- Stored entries
________________
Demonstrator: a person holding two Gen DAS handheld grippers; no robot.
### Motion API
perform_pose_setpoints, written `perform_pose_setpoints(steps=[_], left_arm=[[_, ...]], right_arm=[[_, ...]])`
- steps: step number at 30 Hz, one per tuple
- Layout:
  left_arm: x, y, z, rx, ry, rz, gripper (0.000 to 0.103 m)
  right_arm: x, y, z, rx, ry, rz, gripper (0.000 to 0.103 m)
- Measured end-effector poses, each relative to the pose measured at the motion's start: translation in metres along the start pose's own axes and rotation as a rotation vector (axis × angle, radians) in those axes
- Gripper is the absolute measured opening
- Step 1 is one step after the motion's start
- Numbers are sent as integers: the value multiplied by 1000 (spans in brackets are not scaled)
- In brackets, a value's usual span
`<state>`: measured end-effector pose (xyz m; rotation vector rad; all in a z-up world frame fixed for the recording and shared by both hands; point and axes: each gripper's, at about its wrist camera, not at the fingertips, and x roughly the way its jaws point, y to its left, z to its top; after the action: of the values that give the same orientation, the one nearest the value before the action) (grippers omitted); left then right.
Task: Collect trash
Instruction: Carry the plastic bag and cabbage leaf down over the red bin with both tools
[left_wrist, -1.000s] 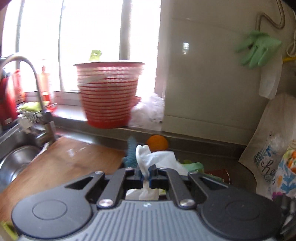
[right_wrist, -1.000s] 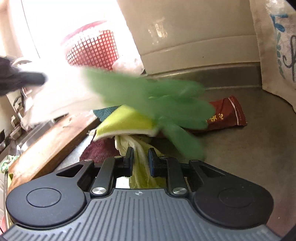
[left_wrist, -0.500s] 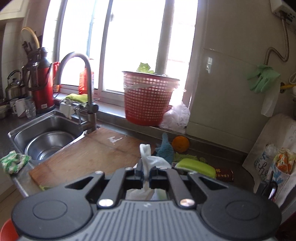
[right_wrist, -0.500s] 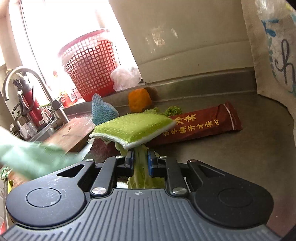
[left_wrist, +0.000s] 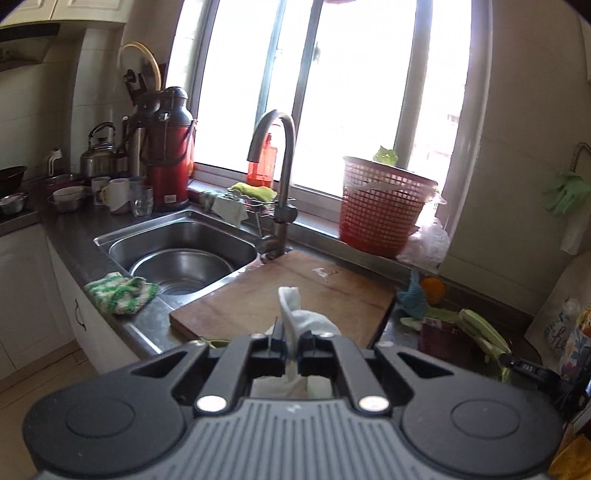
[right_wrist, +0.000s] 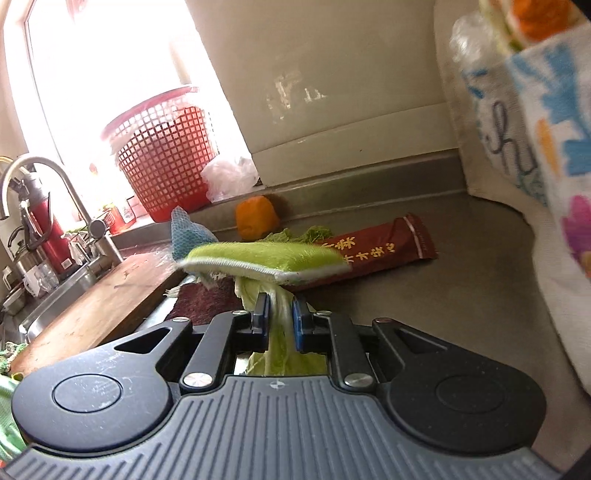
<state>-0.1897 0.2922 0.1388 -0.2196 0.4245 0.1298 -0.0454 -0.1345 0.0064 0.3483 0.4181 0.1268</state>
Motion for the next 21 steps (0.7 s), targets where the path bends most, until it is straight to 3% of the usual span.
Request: perform_pose_setpoints(steps=[12,21], left_arm=[[-32,75,-5,-72,-51,93,2],[-38,122,-11,-125,-68,160,2]], right_arm=[[-59,70,20,-118,-9,75,15],[-52,169,21,-156,114,337,15]])
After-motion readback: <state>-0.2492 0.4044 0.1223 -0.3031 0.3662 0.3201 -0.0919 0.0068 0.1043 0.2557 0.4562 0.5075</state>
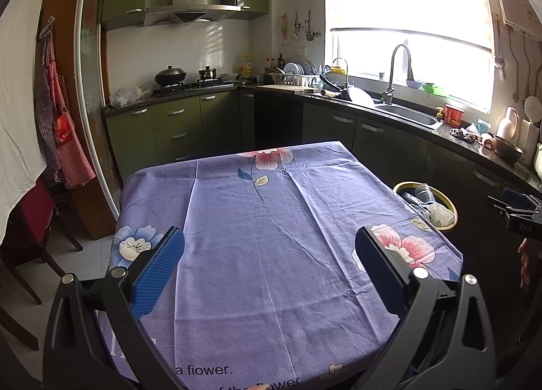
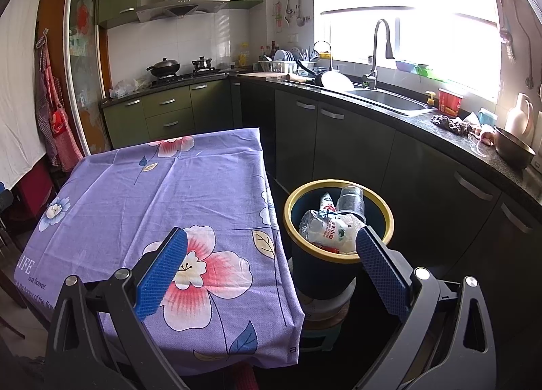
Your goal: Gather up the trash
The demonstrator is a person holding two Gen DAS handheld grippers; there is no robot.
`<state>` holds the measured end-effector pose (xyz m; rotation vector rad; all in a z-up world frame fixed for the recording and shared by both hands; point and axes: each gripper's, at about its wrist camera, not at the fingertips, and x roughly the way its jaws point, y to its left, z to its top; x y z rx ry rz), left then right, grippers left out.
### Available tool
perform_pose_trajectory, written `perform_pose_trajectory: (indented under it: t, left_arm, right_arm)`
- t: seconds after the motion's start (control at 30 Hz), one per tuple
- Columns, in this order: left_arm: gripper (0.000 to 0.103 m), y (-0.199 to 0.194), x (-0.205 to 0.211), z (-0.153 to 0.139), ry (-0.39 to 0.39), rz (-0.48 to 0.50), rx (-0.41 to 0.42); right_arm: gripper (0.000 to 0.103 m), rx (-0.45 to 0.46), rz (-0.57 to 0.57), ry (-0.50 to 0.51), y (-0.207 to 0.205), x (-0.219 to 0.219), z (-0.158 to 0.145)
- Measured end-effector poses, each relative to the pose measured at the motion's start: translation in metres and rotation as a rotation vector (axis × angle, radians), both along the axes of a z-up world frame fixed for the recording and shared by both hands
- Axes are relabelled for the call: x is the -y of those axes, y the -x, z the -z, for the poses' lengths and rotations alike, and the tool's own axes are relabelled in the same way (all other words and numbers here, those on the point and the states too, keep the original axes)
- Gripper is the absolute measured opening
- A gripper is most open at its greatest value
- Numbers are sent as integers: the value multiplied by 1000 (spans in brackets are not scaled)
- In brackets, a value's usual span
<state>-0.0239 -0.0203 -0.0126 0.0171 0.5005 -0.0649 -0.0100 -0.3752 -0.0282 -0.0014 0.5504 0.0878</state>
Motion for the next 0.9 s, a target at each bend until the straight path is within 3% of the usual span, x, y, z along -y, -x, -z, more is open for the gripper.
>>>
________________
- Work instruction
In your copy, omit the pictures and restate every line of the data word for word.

- Result of the exercise
Demonstrator: a person holding two Gen DAS handheld grippers; no robot.
### Motion API
perform_pose_setpoints, written `perform_pose_setpoints(steps=[_], left_arm=[[_, ...]], right_arm=[[_, ...]])`
- steps: step number at 30 Hz, one per tuple
- Layout:
  left_arm: x, y, z, rx, ry, rz, gripper (0.000 to 0.103 m)
  right_arm: x, y, z, rx, ry, rz, gripper (0.000 to 0.103 m)
- Measured end-effector poses, each relative to the pose measured at the motion's start: translation in metres along the start pose's own axes and rotation as a rotation vector (axis × angle, radians) in those axes
- Gripper is the absolute measured opening
- Step 1 is one step after the motion's start
- Numbers are sent as integers: the value multiplied by 1000 (spans in brackets are not scaled)
- In brackets, a value's usual span
`<state>`: measured end-effector pose (xyz m; rotation vector rad; all in a z-up world frame fixed for the recording and shared by both hands; point and axes: each gripper's, at about its wrist camera, not at the fingertips, and x roughly the way its jaws point, y to its left, z to its top; after the action: of the values that give the same orientation, the one nearest the value before the action) (grippers omitted); left then right.
Task: Collect trash
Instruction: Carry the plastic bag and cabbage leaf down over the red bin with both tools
[left_wrist, -1.000s] 
[right_wrist, -1.000s] 
[left_wrist, -0.500s] 
[right_wrist, -0.500s] 
[left_wrist, +0.000s] 
[right_wrist, +0.000s] 
<state>-0.1897 0.2922 0.1388 -0.2196 0.4245 0.1298 -0.0454 -0.1345 0.0064 0.3483 0.4181 0.1268</state>
Motion for the next 21 steps (0.7 s), targets where the path bends most, until it is straight to 3% of the usual span.
Request: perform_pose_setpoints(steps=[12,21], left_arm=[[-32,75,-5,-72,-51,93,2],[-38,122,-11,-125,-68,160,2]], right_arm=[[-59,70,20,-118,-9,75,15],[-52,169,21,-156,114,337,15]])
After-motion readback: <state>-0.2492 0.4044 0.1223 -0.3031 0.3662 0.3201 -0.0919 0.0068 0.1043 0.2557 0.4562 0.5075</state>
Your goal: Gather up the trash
The demonstrator is a person holding two Gen DAS handheld grippers; there is no robot.
`<state>` holds the measured end-effector pose (xyz m; rotation vector rad; all in a z-up world frame fixed for the recording and shared by both hands; point and axes: each gripper's, at about its wrist camera, not at the fingertips, and x roughly the way its jaws point, y to its left, z to its top; x y z rx ry rz), left then right, grippers left out.
### Available tool
perform_pose_trajectory, written `perform_pose_trajectory: (indented under it: t, left_arm, right_arm)`
- t: seconds after the motion's start (control at 30 Hz), one per tuple
- Columns, in this order: left_arm: gripper (0.000 to 0.103 m), y (-0.199 to 0.194), x (-0.205 to 0.211), z (-0.153 to 0.139), ry (-0.39 to 0.39), rz (-0.48 to 0.50), rx (-0.41 to 0.42); right_arm: gripper (0.000 to 0.103 m), rx (-0.45 to 0.46), rz (-0.57 to 0.57), ry (-0.50 to 0.51), y (-0.207 to 0.205), x (-0.219 to 0.219), z (-0.158 to 0.145)
- Measured end-effector poses, each relative to the pose measured at the motion's start: translation in metres and rotation as a rotation vector (axis × angle, radians), both along the axes of a z-up world frame fixed for the recording and shared by both hands
- Axes are relabelled for the call: x is the -y of those axes, y the -x, z the -z, for the poses' lengths and rotations alike, and the tool's own axes are relabelled in the same way (all other words and numbers here, those on the point and the states too, keep the original axes)
- Gripper is the absolute measured opening
- A gripper is most open at its greatest value
- Numbers are sent as integers: the value multiplied by 1000 (spans in brackets are not scaled)
- In brackets, a value's usual span
<state>-0.0239 -0.0203 -0.0126 0.0171 0.5005 -0.0649 -0.0100 -0.3752 -0.0282 -0.0014 0.5504 0.0878</state>
Motion for the next 0.9 s, a target at each bend until the straight path is within 3% of the usual span, x, y, z along -y, -x, -z, more is open for the gripper.
>>>

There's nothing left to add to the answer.